(Soukas et al. 2000)
Selecting this analysis will display a dialog that allows the user to specify whether to use means or medians, as well as the number of clusters and iterations to run. Once the computations are complete, select the KMC node under Analysis to view the results. There are several sub-nodes beneath KMC, further divided by the clusters created based on the KMC input parameters. Hierarchical trees shows trees constructed for each cluster, if the option to draw hierarchical trees for clusters is selected. Expression images are similar to the main display. Cluster Information is a summary of each cluster based on size and % composition. Centroid graphs show the centroids for each cluster and experiment, individually or all at once. Expression graphs are similar to centroid graphs, but with each gene’s expression levels displayed alongside the centroids. Right clicking within an expression image displays a popup menu that allows the user to propagate the cluster to other displays (Set Public Cluster), save and delete the cluster.

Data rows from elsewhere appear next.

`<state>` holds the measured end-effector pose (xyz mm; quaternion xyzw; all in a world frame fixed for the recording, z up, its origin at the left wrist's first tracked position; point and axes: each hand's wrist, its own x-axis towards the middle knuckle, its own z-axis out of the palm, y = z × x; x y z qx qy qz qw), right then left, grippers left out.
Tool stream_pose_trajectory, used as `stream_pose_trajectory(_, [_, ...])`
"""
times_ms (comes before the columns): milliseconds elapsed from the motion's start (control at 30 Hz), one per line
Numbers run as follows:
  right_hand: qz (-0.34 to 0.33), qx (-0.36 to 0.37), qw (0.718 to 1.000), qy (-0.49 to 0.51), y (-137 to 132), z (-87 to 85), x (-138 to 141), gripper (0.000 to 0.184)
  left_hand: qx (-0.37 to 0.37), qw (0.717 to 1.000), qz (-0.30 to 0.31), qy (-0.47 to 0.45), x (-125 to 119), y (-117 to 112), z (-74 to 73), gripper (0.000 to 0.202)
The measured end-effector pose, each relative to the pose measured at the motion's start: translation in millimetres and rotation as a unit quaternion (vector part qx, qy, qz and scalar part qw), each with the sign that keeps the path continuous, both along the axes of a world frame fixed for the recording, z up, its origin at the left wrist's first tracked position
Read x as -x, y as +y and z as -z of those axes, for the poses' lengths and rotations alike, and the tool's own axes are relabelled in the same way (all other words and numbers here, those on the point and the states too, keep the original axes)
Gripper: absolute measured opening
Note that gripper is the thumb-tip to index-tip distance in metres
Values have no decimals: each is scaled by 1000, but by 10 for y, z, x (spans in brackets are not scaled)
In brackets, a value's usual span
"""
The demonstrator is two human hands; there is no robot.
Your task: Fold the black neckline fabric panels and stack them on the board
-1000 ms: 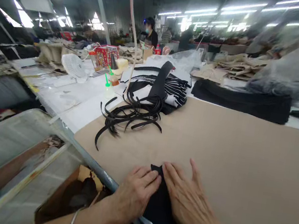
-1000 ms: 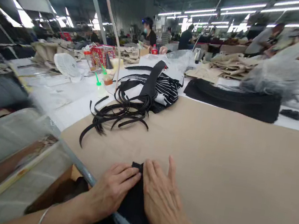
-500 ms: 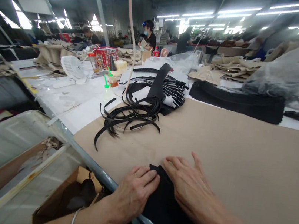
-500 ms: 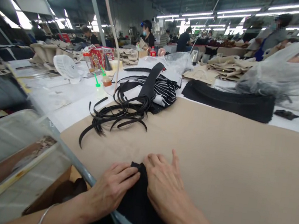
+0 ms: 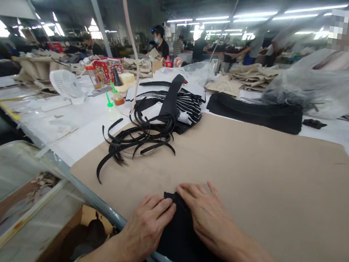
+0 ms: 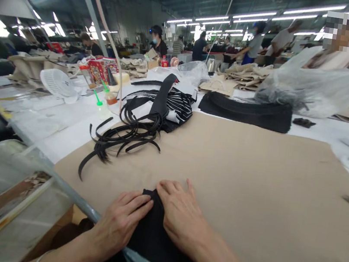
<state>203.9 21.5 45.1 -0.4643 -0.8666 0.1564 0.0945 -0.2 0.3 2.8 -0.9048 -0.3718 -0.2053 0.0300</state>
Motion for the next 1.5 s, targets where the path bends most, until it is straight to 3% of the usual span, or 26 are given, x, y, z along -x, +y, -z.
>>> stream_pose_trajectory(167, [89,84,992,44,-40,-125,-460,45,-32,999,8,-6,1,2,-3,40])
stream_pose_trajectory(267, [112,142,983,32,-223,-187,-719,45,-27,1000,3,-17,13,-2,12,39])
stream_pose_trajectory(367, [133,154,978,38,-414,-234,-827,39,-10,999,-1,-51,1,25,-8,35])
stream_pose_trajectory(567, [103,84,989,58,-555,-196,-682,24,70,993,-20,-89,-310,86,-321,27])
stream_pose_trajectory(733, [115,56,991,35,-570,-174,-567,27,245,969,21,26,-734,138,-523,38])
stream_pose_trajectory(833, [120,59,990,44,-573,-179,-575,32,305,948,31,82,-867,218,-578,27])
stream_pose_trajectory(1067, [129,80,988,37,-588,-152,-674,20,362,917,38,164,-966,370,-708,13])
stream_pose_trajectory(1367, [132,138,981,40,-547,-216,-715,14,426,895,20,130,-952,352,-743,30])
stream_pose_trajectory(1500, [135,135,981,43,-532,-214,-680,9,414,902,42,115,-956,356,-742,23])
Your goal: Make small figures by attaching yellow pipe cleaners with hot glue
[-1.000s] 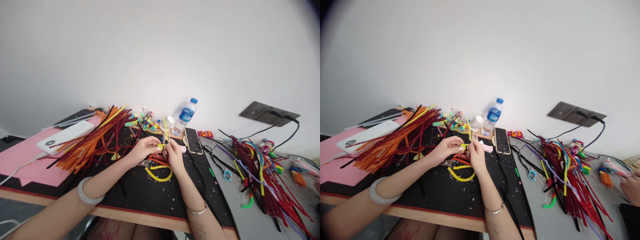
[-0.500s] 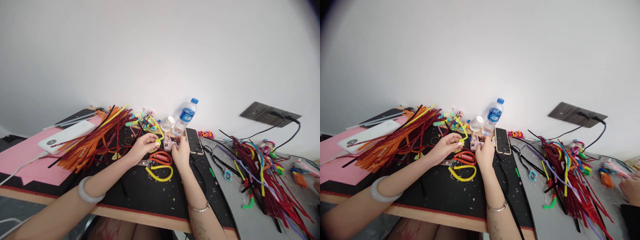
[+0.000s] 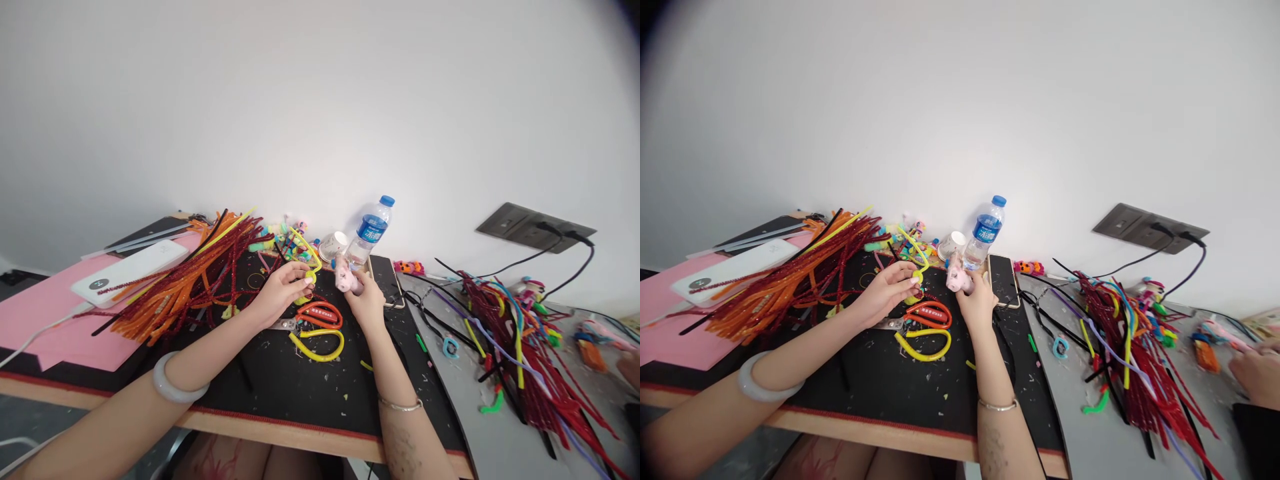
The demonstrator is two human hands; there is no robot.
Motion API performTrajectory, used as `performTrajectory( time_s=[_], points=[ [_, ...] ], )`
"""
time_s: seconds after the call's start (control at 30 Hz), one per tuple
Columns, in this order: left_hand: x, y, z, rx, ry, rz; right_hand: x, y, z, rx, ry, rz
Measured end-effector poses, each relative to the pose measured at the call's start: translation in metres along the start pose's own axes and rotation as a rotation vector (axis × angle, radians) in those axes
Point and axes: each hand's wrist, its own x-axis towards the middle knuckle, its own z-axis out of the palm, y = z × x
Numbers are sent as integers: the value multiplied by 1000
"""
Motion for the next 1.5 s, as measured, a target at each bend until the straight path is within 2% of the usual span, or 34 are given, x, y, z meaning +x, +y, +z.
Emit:
performTrajectory(
  time_s=[0.13,0.23,0.33,0.47,0.63,1.07,1.5],
  points=[
    [1,1,-1,-15,33,21,2,-2,-1,431,31,-19],
    [2,1,-3,-41,58,39,0,-5,-2,716,-63,-23],
    [3,1,-3,-74,77,48,-1,-6,-2,823,-212,-10],
    [4,1,-3,-83,77,45,-3,-5,-2,811,-360,2],
    [3,0,-3,-70,66,35,-4,-6,-3,783,-425,36],
    [3,-1,-4,-66,67,34,-4,-6,-2,767,-425,18],
    [6,-1,-6,-94,143,55,-4,-4,-1,760,-431,-11]
  ],
)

This method of clustering is useful when the user has an a priori hypothesis about the number of clusters that the genes should subdivide into.
The sample selection option indicates whether to cluster genes or samples.
The Means or Medians option indicates whether each cluster's centroid vector should be calculated a mean or a median of the member expression patterns.
Number of Clusters
This positive integer value indicates the number of clusters to be created. Note that FOM can be used to estimate an appropriate value.
Number of Iterations
This positive integer value is the maximum number of times that all the elements in the data set will be tested for cluster fit. On each iteration each element is associated with the cluster with the closest mean (or median). Note that the algorithm will terminate when either no elements require migration (reassignment) to new clusters or when the maximum number of iterations has been reached.
This check box selects whether to perform hierarchical clustering on the elements in each cluster created.